En la homilía el Arzobispo castrense agradeció a Don Javier su disponibilidad a asumir esta nueva misión y le invitó a ser el primer servidor de los servidores de la paz; también aprovechó para agradecer el desvelo de los militares y miembros de los cuerpos de seguridad del Estado que protegen a los ciudadanos y garantizan poder vivir en paz y libertad.
La sagrada liturgia estuvo exquisitamente cuidada y contó con la colaboración de los miembros de la Orden Constantiniana y del coro del colegio del Pinar de las Hijas de Nuestra Señora de Sagrado Corazón.
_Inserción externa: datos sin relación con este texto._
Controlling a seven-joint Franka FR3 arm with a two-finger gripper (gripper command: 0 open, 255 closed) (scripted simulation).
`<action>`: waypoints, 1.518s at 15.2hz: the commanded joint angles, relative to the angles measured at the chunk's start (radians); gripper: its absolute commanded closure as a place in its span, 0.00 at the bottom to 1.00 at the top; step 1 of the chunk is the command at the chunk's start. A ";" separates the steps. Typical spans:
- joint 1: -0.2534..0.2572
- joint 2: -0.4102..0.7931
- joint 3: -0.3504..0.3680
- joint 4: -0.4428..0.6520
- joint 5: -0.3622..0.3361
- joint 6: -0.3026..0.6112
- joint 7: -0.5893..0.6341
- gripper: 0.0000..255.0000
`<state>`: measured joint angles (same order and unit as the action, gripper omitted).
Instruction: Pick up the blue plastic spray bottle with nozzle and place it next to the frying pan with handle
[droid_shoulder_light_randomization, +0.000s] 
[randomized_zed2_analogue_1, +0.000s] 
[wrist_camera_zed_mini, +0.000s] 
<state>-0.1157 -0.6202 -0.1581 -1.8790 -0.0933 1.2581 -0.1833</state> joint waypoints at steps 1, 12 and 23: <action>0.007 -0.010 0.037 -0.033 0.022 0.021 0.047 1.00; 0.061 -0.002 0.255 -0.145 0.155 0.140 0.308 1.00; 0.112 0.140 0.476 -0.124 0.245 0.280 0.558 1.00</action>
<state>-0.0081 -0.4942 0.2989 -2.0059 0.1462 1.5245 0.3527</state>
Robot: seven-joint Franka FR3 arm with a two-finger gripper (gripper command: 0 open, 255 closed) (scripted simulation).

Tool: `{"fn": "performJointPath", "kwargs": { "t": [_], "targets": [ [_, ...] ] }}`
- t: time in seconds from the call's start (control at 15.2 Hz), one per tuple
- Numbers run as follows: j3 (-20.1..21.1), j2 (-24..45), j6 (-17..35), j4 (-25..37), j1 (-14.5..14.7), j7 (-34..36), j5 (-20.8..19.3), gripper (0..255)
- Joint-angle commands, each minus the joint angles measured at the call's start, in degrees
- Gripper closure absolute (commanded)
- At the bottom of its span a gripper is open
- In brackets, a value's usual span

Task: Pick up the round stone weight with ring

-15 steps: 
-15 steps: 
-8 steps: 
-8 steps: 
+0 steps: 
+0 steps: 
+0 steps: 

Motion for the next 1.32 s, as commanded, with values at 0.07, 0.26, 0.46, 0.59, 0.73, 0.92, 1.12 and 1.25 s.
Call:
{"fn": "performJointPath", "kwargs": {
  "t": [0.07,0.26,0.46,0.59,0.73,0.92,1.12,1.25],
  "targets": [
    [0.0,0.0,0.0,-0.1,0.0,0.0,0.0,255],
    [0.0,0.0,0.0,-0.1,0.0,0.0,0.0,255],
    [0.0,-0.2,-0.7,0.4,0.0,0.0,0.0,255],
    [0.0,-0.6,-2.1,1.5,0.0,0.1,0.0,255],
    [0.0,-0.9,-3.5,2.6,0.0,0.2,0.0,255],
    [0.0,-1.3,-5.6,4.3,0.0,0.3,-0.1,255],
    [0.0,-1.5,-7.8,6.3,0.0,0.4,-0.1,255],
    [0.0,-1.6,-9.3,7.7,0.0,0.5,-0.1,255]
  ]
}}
Al finalizar Don Javier dirigió unas palabras de agradecimiento a todos cuanto habían participado, en especial al Arzobispo por tantas muestras de cariño, a los sacerdotes que se habían generosamente desplazado para esa ocasión visualizando la unidad del presbiterio castrense y a sus nuevos feligreses por la acogida que le habían prestado.